Every heretic in history has appealed to the Bible and argued that his interpretation of the Bible was the correct one. It is a historical fact that the Bible alone is not sufficient if you want to know what God has revealed. There are over twenty thousand different Protestant denominations, and they all appeal to the Bible—and contradict each other. (That is why there are over twenty thousand, not just one! If they didn't contradict each other, they would be one.)

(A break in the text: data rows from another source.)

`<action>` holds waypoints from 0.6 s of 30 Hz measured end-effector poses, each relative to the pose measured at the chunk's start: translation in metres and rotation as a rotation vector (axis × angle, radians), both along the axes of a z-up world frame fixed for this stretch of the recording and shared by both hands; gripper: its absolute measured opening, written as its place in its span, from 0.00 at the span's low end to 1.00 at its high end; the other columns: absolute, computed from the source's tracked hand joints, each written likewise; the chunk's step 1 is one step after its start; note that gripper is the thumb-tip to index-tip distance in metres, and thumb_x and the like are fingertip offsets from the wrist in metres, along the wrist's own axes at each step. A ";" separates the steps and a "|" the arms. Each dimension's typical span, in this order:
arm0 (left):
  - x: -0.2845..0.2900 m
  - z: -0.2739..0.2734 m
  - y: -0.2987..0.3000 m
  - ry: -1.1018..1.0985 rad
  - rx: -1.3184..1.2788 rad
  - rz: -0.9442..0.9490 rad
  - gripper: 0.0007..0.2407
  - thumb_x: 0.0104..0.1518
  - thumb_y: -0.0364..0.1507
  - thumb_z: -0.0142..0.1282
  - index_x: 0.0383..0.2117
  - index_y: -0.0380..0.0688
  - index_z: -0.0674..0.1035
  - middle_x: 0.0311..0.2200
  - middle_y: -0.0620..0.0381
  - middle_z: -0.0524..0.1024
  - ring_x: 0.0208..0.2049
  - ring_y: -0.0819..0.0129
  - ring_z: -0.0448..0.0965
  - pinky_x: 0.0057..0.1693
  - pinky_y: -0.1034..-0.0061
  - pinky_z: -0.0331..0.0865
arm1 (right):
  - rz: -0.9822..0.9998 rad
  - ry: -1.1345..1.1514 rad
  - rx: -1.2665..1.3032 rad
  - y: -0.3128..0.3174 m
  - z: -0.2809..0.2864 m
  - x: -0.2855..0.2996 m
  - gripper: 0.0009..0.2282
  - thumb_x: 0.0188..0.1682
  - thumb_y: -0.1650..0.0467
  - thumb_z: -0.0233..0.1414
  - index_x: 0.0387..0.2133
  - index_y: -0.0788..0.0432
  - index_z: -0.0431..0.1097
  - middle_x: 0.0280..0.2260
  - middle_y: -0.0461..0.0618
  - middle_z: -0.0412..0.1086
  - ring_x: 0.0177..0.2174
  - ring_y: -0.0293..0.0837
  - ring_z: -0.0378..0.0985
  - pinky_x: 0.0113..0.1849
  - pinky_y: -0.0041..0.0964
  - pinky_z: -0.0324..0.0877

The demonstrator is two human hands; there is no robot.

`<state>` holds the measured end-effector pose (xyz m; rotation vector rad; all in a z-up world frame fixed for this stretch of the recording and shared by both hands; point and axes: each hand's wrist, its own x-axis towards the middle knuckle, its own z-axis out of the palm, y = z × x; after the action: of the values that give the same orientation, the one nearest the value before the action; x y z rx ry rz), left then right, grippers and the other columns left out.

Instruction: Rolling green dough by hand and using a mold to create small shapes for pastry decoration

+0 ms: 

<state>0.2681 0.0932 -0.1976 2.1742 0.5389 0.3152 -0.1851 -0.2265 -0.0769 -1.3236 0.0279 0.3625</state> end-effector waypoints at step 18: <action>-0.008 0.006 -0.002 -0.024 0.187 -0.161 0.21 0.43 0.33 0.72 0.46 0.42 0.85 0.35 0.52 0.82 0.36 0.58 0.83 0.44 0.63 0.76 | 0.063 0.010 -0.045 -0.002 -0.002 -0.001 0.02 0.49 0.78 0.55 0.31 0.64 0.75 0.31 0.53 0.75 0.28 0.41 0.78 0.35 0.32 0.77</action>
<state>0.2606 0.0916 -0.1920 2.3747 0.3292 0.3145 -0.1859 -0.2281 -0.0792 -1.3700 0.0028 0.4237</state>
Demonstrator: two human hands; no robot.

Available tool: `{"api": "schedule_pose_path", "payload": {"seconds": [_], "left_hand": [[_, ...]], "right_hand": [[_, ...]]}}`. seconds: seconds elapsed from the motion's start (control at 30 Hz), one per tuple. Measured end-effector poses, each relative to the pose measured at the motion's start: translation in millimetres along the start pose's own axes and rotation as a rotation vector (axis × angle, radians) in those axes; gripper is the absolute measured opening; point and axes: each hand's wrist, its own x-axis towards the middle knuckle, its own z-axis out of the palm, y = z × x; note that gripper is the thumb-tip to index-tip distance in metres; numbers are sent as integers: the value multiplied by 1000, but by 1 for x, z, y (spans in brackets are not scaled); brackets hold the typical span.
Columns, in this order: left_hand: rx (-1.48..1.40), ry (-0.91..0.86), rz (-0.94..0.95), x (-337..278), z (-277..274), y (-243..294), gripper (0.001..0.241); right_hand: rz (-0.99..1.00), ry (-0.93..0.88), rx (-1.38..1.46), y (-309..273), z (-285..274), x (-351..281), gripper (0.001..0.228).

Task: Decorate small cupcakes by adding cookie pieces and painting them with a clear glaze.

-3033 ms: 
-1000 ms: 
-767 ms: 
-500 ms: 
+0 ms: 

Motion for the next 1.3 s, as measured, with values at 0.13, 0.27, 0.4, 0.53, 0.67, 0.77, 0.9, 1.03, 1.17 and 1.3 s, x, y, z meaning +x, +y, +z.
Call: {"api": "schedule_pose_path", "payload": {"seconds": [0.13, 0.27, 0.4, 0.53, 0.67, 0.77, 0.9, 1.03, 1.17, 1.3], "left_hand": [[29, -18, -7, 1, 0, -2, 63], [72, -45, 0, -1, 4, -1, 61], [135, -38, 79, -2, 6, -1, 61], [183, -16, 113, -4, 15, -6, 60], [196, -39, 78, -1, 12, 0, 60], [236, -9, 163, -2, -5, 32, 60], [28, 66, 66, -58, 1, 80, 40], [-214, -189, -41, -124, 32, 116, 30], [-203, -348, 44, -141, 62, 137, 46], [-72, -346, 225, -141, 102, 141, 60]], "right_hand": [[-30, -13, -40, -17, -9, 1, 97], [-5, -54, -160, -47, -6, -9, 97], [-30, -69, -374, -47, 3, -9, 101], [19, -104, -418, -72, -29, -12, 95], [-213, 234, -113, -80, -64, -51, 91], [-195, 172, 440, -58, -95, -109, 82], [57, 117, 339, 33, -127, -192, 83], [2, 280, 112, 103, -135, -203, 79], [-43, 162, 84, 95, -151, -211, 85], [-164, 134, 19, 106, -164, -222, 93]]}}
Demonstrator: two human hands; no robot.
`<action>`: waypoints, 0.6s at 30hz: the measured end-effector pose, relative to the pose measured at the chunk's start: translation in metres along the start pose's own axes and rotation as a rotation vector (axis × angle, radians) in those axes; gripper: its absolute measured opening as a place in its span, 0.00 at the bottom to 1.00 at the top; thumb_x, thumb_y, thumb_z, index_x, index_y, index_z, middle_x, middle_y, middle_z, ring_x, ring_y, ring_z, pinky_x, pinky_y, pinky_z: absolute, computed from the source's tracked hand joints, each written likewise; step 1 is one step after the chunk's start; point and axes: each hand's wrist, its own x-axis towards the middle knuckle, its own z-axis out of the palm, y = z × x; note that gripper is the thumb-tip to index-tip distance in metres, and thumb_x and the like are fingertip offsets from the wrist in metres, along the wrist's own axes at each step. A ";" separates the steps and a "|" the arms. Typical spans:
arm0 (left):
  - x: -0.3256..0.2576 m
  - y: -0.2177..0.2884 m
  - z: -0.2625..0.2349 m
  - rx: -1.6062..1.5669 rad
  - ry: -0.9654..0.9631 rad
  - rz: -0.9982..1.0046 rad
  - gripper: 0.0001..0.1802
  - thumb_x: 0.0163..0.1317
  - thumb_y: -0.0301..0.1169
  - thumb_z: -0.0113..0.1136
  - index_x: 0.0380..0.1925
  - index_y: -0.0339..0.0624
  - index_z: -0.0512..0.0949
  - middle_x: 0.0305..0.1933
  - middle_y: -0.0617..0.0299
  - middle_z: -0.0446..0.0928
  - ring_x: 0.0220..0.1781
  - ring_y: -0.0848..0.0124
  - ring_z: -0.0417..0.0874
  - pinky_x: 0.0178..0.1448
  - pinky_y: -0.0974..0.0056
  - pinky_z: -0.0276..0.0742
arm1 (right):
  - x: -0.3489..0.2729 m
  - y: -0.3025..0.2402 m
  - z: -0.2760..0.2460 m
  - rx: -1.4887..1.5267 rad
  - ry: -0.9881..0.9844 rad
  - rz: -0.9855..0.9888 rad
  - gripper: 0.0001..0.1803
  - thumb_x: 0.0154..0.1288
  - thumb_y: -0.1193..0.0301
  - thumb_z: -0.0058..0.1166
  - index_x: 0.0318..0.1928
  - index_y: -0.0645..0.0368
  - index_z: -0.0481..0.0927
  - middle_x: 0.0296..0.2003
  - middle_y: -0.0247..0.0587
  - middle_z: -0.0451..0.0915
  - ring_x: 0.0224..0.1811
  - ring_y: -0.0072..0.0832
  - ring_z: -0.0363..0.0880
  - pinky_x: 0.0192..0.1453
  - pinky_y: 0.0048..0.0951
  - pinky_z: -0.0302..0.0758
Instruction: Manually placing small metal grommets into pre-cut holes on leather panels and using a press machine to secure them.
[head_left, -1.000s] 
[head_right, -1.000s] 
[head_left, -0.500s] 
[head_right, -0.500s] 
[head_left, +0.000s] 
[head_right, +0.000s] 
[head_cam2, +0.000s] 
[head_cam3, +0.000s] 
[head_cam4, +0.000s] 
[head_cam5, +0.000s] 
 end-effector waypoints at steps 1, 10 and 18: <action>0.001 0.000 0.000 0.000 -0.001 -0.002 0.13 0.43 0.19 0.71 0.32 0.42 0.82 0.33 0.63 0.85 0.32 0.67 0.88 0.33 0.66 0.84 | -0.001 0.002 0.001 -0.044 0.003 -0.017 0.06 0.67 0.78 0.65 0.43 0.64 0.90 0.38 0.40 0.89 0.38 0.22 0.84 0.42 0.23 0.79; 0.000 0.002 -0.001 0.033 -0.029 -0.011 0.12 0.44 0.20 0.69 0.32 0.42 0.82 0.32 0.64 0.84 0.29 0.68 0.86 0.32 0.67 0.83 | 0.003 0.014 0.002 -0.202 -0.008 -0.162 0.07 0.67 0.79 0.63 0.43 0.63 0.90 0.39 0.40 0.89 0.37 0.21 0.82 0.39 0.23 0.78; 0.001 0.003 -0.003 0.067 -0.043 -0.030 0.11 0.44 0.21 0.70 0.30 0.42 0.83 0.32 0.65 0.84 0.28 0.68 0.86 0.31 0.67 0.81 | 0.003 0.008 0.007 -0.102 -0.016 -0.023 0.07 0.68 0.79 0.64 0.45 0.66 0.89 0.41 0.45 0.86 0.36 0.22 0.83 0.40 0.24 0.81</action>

So if you love the Bible because it is God's revelation to man, you must love the Church that protects it...The Church gave us the Bible, brought the Bible into the world, knows the Bible profoundly and truly, and protects it and its authority (Handbook of Catholic Apologetics, pg. 445-446).
Why can't a Protestant maintain that sola scriptura is only in effect after the canon is determined but not before? So, the Church's decree of the canon was infallible, but that infallibility does not remain today. Ever since the canon was decreed, we operate by sola scriptura.
ReplyDeleteHi, Steve!
ReplyDeleteThis position is, I think, very implausible. Typically, Protestants maintain that the Church, led by the Apostles, was infallible (which is how they explain Acts 15), but the Apostles' teaching authority was not handed down to successors. As such, many Protestants will admit that sola Scriptura was not the rule during the lifetimes of the Apostles. But, by the time of the death of the Apostles, their teachings were "inscripturated" into the Bible. At this point, sola Scriptura became the rule. The problem, however, is that the Apostles did not inscripturate the canon. Hence, the canon problem for proponents of sola Scriptura. By admitting that the Church was infallible in her decrees of the canon after the death of the Apostles, the Protestant would be admitting that the teaching authority of the Apostles was handed on to their successors (apostolic succession). At this point, to say that the teaching authority of the Apostles persisted after the death of the Apostles but vanished after the determination of the canon is completely arbitrary, especially if what is needed for apostolic succession to take effect (the sacrament of ordination/holy orders) continues to this day. Moreover, what non-question-begging reason could the Protestant have for thinking that apostolic succession ended after the determination of the canon? What is the evidence for this claim? It isn't as if after the Church decreed the canon, she also decreed that henceforth apostolic succession is over. The burden of proof in this case is solely on the shoulders of the Protestant. It seems to me, therefore, that once the concession is made that the authority of the Apostles to bind and loose (cf. Matthew 18:18) continues in the Church after the death of the Apostles, the doctrine of sola Scriptura becomes untenable.
I hope that helps, Steve. Let me know if you have any follow-up questions!